Liberating itself from the constraints of Brussels had been one of the biggest attractions of Brexit. Instead, Britain faces a much larger competitor that seems bent, like Britain itself, on transforming its economies with digital and "green" technology — and more open to using state aid to do so.
Another irony of Brexit is that Europe, alienated by the unilateral policies of Trump, has begun echoing some of the language used by Brexiteers in 2016. President Emmanuel Macron of France and others have spoken of the need for "European sovereignty" in the face of a less reliable United States. Johnson made reclaiming British sovereignty the leitmotif of his negotiations with Brussels.
Britain still has indisputable advantages as it charts a new course. Despite being devastated by the pandemic, its economy is flexible and resilient, at least relative to those on the European continent. It was the first Western country to approve a virus vaccine, while the European Union has been bogged down by the need for its members to move together.
Matthijs predicted that Britain's economy would snap back faster after the pandemic than those of Germany or France, which he said the Brexiteers would attribute to the freedom gained by shaking loose of Brussels.
Britain's independence also affords it the chance to be experimental in its relations with other countries. Wright, for example, said the Biden administration might be interested in negotiating a different kind of economic understanding with Britain than an old-fashioned free trade agreement.

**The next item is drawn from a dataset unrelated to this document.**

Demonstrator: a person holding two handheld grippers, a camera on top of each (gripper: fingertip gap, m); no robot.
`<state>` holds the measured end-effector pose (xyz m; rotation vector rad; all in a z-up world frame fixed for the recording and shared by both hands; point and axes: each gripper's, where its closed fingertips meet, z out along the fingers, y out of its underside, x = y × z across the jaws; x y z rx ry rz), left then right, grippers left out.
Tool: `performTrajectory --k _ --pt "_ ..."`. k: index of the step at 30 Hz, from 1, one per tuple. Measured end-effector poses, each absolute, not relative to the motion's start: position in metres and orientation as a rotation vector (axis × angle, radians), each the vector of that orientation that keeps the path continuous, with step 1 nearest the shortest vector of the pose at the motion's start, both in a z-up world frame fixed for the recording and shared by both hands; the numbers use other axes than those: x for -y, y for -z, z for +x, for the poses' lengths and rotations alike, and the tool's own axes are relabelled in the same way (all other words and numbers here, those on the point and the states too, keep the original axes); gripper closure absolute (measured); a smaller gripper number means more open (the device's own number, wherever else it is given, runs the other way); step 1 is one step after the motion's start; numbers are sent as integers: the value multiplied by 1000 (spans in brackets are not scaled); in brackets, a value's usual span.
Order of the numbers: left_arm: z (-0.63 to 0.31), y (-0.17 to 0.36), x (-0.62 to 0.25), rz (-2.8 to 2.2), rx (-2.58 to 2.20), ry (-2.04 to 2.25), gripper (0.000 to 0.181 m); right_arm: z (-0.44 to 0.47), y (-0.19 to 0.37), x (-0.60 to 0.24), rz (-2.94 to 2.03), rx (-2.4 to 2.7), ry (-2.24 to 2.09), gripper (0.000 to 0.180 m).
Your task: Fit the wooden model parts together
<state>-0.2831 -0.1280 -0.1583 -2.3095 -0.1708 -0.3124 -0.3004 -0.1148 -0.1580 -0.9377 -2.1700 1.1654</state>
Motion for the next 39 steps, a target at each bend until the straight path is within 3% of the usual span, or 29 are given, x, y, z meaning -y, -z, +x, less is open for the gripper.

"They're well positioned to be the guinea pig for this," he said.
Britain, after all, just negotiated a deal unique in the annals of trade diplomacy — one that separates, rather than brings together, partners. Its ability to get that done, analysts said, is a hopeful sign for its ability to reshape itself yet again.
Nevertheless, "the world of June 2016 is not the world of today," Wright said. "They know that as well, deep down."